Topia is correct, OptiFabric just applies whatever changes OptiFine causes without any information about what the changes are.

For example, OptiFine H8_pre7 for 1.19 changes 373 classes. A minority of those are just inner classes being produced as a result of their outer class being recompiled. So applying those either way won't make a difference. The rest will have some degree of change from (the equivalent of) one line to vast changes in multiple places. These changes could be something for performance, for shaders or some other resource pack effect, just as a result of recompiling decompiled code, or even an accidental change (perhaps from misporting something or a typo).
You could go through them all and categorise the nature of the change, then you could start on something like your idea where you can pick which ones you want. Of course, this presumes that the changes neatly fit into just the one category, support for shaders for example is often nestled alongside performance tweaks as a result of said tweaks moving where logic is. We'll say for sake of argument that they do; in that case you have the categorisation for the one version. When the next version comes out, you'll have to go through it's changes and categorise those. Some automatic comparison to the previous version could speed the process up for sure, but if you're jumping Minecraft versions that might not be too much help (as the code being changed will itself have changed as part of the jumping versions). Hopefully you can see that this process is not the most sustainable in terms of time.

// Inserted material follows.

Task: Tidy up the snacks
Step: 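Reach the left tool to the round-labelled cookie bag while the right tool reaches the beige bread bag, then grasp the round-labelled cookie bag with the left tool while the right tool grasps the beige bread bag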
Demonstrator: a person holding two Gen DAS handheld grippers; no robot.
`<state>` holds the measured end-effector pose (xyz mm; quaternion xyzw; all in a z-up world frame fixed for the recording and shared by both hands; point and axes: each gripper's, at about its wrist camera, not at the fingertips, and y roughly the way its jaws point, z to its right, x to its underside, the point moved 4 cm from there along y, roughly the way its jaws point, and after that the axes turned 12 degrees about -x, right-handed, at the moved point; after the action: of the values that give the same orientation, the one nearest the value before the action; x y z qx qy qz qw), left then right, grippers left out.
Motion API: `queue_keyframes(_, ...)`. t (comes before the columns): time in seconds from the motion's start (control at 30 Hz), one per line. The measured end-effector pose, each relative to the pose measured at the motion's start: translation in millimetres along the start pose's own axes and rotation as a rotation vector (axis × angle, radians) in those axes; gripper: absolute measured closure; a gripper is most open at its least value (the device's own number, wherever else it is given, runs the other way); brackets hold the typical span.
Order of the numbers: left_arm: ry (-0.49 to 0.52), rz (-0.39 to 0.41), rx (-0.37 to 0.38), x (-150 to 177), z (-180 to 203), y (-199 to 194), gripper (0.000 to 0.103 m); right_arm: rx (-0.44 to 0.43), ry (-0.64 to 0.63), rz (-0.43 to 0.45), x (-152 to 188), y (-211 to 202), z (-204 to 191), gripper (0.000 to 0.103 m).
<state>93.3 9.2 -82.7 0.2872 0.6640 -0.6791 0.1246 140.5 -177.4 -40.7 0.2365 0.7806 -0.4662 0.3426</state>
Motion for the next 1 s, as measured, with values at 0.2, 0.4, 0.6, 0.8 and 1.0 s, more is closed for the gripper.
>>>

If someone wanted to do it OptiFabric could certainly support their categorisation, I admit it was something discussed for the 1.15 snapshots (the idea being to unofficially update OptiFine and just cut out the bits which didn't work) right up until the very early ones changed quite a lot more than expected around rendering. At the end of the day though, your (or anyone else's) time is better spent playing the game than disassembling OptiFine patch by patch, be it with OptiFine's monolithic nature or Sodium and friend's much more configurable one.

commented

Ah ok well thanks for the detailed response, thanks again for making this project in the first place! Thanks!